## TASK BRIEF
Print exactly the lines that run from the first line of the material to the line containing "Mark the region of the power strip socket.", both ends included, and skip the pictures.

····················

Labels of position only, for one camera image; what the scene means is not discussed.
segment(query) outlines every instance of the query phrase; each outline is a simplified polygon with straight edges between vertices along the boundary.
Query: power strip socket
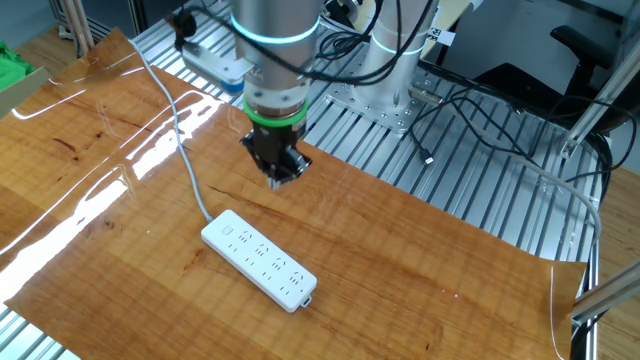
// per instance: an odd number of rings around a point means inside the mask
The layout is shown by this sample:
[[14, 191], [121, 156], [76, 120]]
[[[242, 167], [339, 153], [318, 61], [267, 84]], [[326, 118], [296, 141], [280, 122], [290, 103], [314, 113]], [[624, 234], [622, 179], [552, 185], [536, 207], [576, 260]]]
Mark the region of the power strip socket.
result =
[[287, 312], [311, 301], [316, 277], [233, 211], [202, 229], [202, 240]]

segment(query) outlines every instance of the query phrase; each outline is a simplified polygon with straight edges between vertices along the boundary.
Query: wooden tabletop
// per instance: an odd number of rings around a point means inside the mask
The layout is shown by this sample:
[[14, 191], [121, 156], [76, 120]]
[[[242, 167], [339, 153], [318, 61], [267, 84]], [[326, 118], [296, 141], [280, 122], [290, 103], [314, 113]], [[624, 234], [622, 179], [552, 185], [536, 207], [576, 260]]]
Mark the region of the wooden tabletop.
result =
[[[640, 175], [621, 168], [602, 202], [600, 282], [640, 258]], [[640, 296], [607, 311], [598, 321], [598, 359], [635, 359], [640, 354]]]
[[245, 114], [161, 70], [212, 215], [318, 278], [286, 313], [200, 239], [171, 112], [119, 31], [0, 121], [0, 299], [82, 358], [567, 359], [547, 261], [307, 144], [271, 191]]

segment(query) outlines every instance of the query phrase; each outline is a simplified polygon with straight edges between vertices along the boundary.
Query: floor
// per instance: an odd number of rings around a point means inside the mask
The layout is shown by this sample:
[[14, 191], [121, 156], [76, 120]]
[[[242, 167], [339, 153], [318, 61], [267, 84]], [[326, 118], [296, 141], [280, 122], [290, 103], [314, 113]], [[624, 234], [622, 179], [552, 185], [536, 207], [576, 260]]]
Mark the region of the floor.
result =
[[[626, 0], [591, 1], [601, 7], [611, 3], [611, 8], [616, 6], [616, 11], [628, 8], [631, 3]], [[638, 10], [629, 19], [635, 19], [637, 23], [640, 5], [636, 8]], [[492, 0], [485, 1], [474, 12], [467, 10], [461, 17], [455, 41], [443, 65], [460, 75], [474, 78], [508, 62], [564, 93], [578, 58], [550, 36], [551, 30], [561, 25], [576, 29], [612, 53], [618, 51], [620, 39], [616, 30], [620, 25], [609, 20], [557, 0]], [[597, 67], [591, 85], [595, 88], [602, 86], [610, 75], [611, 70]], [[611, 138], [613, 158], [621, 159], [631, 140], [631, 124], [626, 123], [612, 131]], [[640, 143], [640, 133], [635, 141]], [[639, 149], [636, 147], [625, 162], [627, 167], [638, 173]]]
[[[52, 74], [75, 60], [72, 42], [51, 29], [16, 49], [34, 66]], [[640, 175], [621, 168], [611, 181], [601, 215], [604, 231], [600, 245], [600, 279], [606, 279], [640, 258]], [[599, 322], [598, 359], [633, 359], [640, 354], [640, 296], [612, 309]]]
[[26, 43], [56, 22], [49, 1], [0, 1], [0, 40], [9, 49]]

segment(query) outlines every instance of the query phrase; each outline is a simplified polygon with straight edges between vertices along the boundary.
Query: office chair
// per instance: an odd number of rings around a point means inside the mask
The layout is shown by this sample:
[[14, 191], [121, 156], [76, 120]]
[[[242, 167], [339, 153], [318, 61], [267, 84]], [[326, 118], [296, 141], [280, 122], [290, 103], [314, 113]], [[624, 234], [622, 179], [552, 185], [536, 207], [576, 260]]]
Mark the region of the office chair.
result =
[[[564, 95], [580, 95], [595, 99], [600, 89], [594, 89], [589, 86], [593, 72], [596, 66], [604, 69], [611, 68], [614, 63], [614, 55], [567, 25], [553, 29], [551, 36], [567, 46], [579, 61], [565, 94], [560, 94], [509, 63], [497, 66], [474, 80], [481, 84], [493, 86], [527, 104], [529, 109], [533, 109], [537, 115], [543, 117], [549, 114], [553, 105]], [[637, 94], [638, 89], [640, 89], [640, 78], [636, 76], [614, 104], [632, 110], [632, 112], [633, 110], [637, 111], [640, 101], [634, 99], [632, 95], [634, 92]], [[569, 114], [569, 116], [562, 117], [562, 120], [557, 122], [566, 127], [572, 126], [580, 119], [588, 106], [589, 104], [585, 102], [567, 102], [563, 104], [557, 109], [556, 115]], [[594, 130], [605, 133], [618, 127], [624, 121], [626, 121], [626, 116], [620, 116], [615, 111], [608, 110]]]

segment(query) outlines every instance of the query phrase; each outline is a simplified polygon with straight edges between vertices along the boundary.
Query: white label
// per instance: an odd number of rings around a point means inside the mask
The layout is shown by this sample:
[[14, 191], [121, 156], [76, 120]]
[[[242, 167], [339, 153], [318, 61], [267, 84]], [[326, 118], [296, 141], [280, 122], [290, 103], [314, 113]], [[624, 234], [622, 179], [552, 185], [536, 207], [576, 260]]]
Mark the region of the white label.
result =
[[364, 29], [369, 27], [369, 24], [371, 24], [371, 20], [373, 20], [373, 15], [376, 13], [376, 4], [374, 3], [373, 6], [371, 7], [371, 10], [369, 10], [369, 13], [367, 14], [367, 22], [364, 24], [364, 28], [362, 28], [362, 31], [364, 31]]
[[431, 30], [429, 30], [429, 33], [427, 34], [428, 40], [439, 42], [440, 44], [445, 46], [451, 46], [451, 44], [453, 43], [453, 39], [455, 37], [456, 37], [456, 33], [454, 32], [447, 31], [447, 30], [440, 30], [434, 27], [432, 27]]

····················

## OUTPUT OF THE EXERCISE
Labels of position only, for one camera image; what the scene means is not discussed.
segment(query) outlines every instance of the query phrase; each outline is a simplified polygon with straight edges between vertices along the boundary.
Query: power strip socket
// per instance: an odd number of rings around a point means inside the mask
The layout is shown by this sample:
[[14, 191], [121, 156], [76, 120]]
[[[242, 167], [339, 153], [318, 61], [267, 84]], [[326, 118], [296, 141], [280, 122], [290, 103], [314, 113]], [[624, 234], [622, 179], [552, 185], [536, 207], [576, 260]]]
Mark the region of the power strip socket.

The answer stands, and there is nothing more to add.